Data security and protection are regulated by a single provision in the Constitution of the Republic of Turkey and various provisions of the Turkish Penal Code.
What data are protected within the scope of KVKK?
Personal data is defined as any kind of information related to certain or identifiable natural persons. Turkey’s data protection legislation also includes personal data in special categories such as race, ethnicity, political opinion, philosophical belief, religion, sect or other beliefs, disguise, association, foundation, or trade membership. Trade unions, health data, information about sexual life, previous criminal convictions and security measures, as well as biometric and genetic data are protected under the KVKK.
Who does KVKK apply to?
KVKK applies to all data controllers and data processors who process the data collected in Turkey. This includes organizations based in Turkey, as well as foreign individuals or legal entities that process the personal information of Turkish data owners.
The main difference between KVKK and GDPR (General Data Protection Regulation in European Union Law) is that within the scope of KVKK, data officers are required to register with VERBIS, the Data Officers Registration Information System of KVKK. Registration with VERBIS is mandatory for all data officers before they start processing the data of people residing in Turkey. After registering with VERBIS, data checks record the data processing activities in which they are involved.
To register with VERBIS and start processing personal data, organizations must first appoint a representative of the data controller, who must be a Turkish Legal Entity or a Turkish Natural Person. During registration, they are also expected to submit a Data Processing Inventory that identifies the categories of data owners, the types of data they process, their purpose, legal basis, and the technical and administrative measures an organization takes to comply.
Failure to register with VERBIS may result in administrative fines or restriction of the controller’s data processing activities.
If a country has a level of data protection that is considered adequate by the KVKK or undertakes in writing to provide an adequate level of protection in a way that data controllers have previously approved, the international transfer of personal data is allowed with the explicit consent of the data subject.

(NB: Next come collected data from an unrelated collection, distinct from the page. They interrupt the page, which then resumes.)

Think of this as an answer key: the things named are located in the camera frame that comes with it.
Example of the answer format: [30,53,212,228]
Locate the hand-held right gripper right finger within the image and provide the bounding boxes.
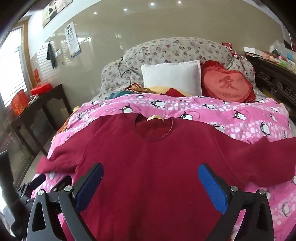
[198,164,281,241]

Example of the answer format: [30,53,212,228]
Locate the pink penguin print blanket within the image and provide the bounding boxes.
[30,95,296,241]

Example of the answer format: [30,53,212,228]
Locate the striped colourful cloth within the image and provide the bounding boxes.
[125,83,144,93]

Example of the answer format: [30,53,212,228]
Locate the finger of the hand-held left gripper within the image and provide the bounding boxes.
[22,173,47,195]
[54,175,74,193]

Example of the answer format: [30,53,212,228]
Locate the red patterned cloth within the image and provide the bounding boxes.
[222,42,244,61]

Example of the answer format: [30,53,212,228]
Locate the thin black cable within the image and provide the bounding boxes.
[116,57,133,80]

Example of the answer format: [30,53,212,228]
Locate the white flat box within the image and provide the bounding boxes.
[243,47,264,57]

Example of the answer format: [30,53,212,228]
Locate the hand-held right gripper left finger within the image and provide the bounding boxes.
[25,163,104,241]

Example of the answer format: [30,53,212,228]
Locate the teal cloth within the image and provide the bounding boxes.
[108,91,135,99]

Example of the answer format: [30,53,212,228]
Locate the yellow cloth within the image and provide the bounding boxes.
[144,86,192,97]

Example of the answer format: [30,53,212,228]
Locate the framed wall poster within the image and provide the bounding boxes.
[42,0,70,28]

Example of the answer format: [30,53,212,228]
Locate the dark hanging cloth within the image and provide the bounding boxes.
[46,42,57,69]

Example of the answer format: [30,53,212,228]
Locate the dark wooden side table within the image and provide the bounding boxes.
[10,84,73,160]

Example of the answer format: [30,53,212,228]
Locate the pile of colourful small things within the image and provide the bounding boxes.
[264,40,296,68]

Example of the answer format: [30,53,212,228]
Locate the floral quilt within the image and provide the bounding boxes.
[100,37,256,100]

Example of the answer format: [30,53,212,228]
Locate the eye chart wall poster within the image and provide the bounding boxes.
[63,22,82,58]

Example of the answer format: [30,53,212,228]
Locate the red gift box gold print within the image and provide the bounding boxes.
[10,89,30,115]

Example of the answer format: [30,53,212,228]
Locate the white pillow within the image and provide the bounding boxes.
[141,60,203,96]

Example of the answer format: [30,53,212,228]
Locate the red heart-shaped cushion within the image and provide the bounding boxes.
[200,60,257,103]

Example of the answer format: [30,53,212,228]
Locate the dark carved wooden cabinet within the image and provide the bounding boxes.
[244,52,296,105]

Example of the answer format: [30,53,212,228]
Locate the dark red sweater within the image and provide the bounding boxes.
[37,113,296,241]

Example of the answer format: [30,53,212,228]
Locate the red flat box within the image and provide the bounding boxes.
[31,82,53,95]

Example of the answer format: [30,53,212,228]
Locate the window with blinds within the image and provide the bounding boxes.
[0,20,30,109]

Although these provisions are like the provisions of the GDPR, the KVKK also allows the Personal Data Protection Agency to prohibit the transfer of data across borders, even if the explicit consent of the relevant person has been obtained, if it takes into account the interests of Turkey or the protection of data.
Data officers are obliged to notify KVKK using the Data Breach Notification Form provided by KVKK within 72 hours after being notified of a data breach. The reasons for any delay should also be sent along with the forms. Affected data owners should also be notified of the violation, but no specific time frame has been specified for this.
Within the scope of the same decision, KVKK also stipulated that data officers should prepare a Data Breach Response Plan that should identify a contact person to be contacted in the event of a data breach. This person will be the primary point of contact and will be responsible for assessing the consequences of any violations that may occur.
Data officers who do not comply with the requirements of the KVKK face administrative fines of up to about 1.5 million TL depending on the severity of the violation. The value of penalties is increased every year based on revaluation values published in the Official Gazette by the Tax Procedure Code Communiqués.